Southwest Colorado Mine Expansion Threatens Public Lands, Climate, Local Residents

Coal companies and their cronies in the Trump Administration are going to every length to get their hands on our public lands and publicly owned coal here in the American West.

The latest is a proposal by the U.S. Bureau of Land Management and U.S. Office of Surface Mining to rubberstamp an expansion of the King II coal mine in southwestern Colorado.

Located near the town of Durango, Colorado, the King II mine isn’t the biggest or the worst coal mine, but it’s a poster child for how the federal government caters to coal at the expense of our public lands, climate, and clean air and water.

Under this new proposal, the Bureau of Land Management would sell nearly 2,500 acres of publicly owned coal to GCC Energy, the owner of the King II mine.
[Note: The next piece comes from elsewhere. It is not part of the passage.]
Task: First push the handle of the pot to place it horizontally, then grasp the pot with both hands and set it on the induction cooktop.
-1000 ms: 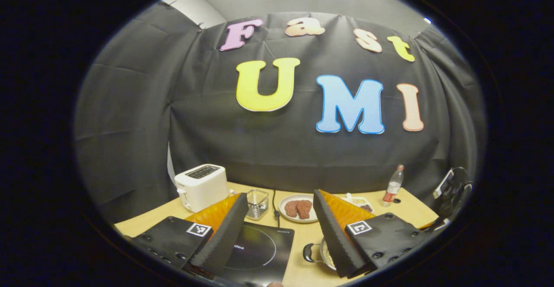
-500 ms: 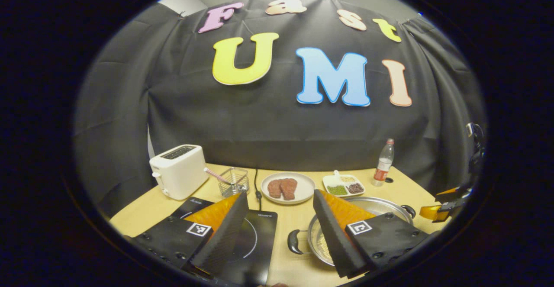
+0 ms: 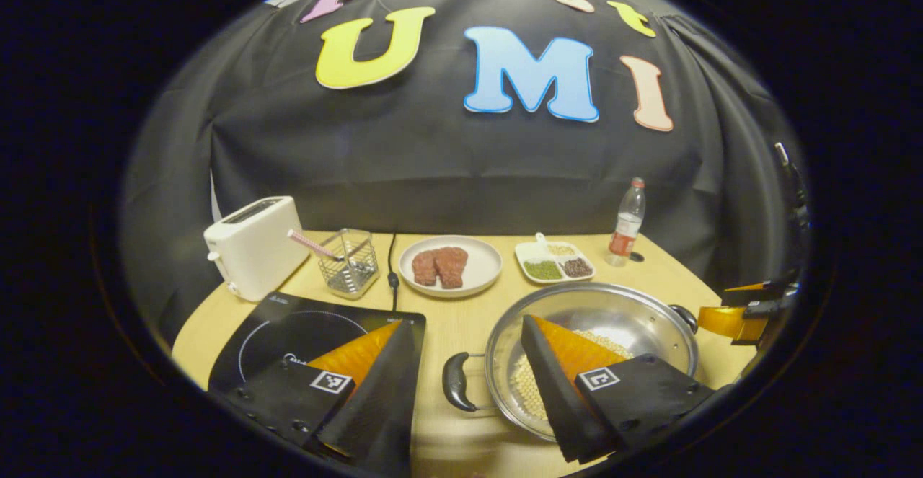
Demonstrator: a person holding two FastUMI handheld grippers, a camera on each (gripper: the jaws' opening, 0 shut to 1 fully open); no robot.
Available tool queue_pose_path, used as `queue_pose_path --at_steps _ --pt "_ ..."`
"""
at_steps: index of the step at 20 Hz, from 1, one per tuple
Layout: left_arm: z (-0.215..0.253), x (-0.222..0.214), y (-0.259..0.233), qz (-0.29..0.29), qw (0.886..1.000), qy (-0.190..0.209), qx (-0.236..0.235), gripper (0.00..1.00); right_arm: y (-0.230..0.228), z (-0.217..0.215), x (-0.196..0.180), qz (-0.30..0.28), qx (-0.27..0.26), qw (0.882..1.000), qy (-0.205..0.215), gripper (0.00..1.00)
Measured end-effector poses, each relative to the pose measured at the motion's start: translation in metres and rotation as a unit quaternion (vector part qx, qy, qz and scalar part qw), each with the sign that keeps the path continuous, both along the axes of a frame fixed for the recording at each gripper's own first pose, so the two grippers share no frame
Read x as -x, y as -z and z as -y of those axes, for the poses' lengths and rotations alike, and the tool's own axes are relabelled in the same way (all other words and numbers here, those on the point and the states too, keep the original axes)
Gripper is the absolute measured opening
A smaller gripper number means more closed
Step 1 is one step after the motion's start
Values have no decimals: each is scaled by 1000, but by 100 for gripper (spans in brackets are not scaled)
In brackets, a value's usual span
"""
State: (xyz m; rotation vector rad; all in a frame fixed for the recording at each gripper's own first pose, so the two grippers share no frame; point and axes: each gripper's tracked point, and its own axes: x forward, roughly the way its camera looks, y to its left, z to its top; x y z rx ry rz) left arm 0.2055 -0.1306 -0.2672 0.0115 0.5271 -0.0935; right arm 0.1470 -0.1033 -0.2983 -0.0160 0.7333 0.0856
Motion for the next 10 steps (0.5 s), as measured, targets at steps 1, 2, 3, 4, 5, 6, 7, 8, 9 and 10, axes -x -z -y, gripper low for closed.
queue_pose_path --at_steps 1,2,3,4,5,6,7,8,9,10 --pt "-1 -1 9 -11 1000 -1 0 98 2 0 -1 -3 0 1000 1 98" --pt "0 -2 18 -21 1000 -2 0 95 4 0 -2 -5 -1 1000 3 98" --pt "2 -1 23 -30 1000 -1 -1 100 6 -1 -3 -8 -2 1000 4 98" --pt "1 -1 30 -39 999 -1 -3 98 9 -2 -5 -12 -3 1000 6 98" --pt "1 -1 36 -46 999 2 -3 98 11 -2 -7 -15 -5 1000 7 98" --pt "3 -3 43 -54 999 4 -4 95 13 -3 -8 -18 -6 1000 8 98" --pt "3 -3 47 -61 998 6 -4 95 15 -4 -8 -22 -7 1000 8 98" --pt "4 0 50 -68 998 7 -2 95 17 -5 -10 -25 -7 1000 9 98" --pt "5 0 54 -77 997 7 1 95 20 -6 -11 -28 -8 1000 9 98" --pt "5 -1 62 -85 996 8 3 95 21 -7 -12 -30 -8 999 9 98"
The sale would allow the company to expand the mine further west, getting to within 10 miles of Mesa Verde National Park. The new coal would extend the life of the mine by more than 20 years.

The Mesa Verde National Park region of southwest Colorado was home to Ancestral Puebloan peoples 1,000 years ago.

Although an underground mine, King II still requires extensive surface development, including haul roads, load out facilities, and ventilation shafts. Coal from the mine is also trucked away, meaning its operations have tremendous on-the-ground impacts locally and regionally.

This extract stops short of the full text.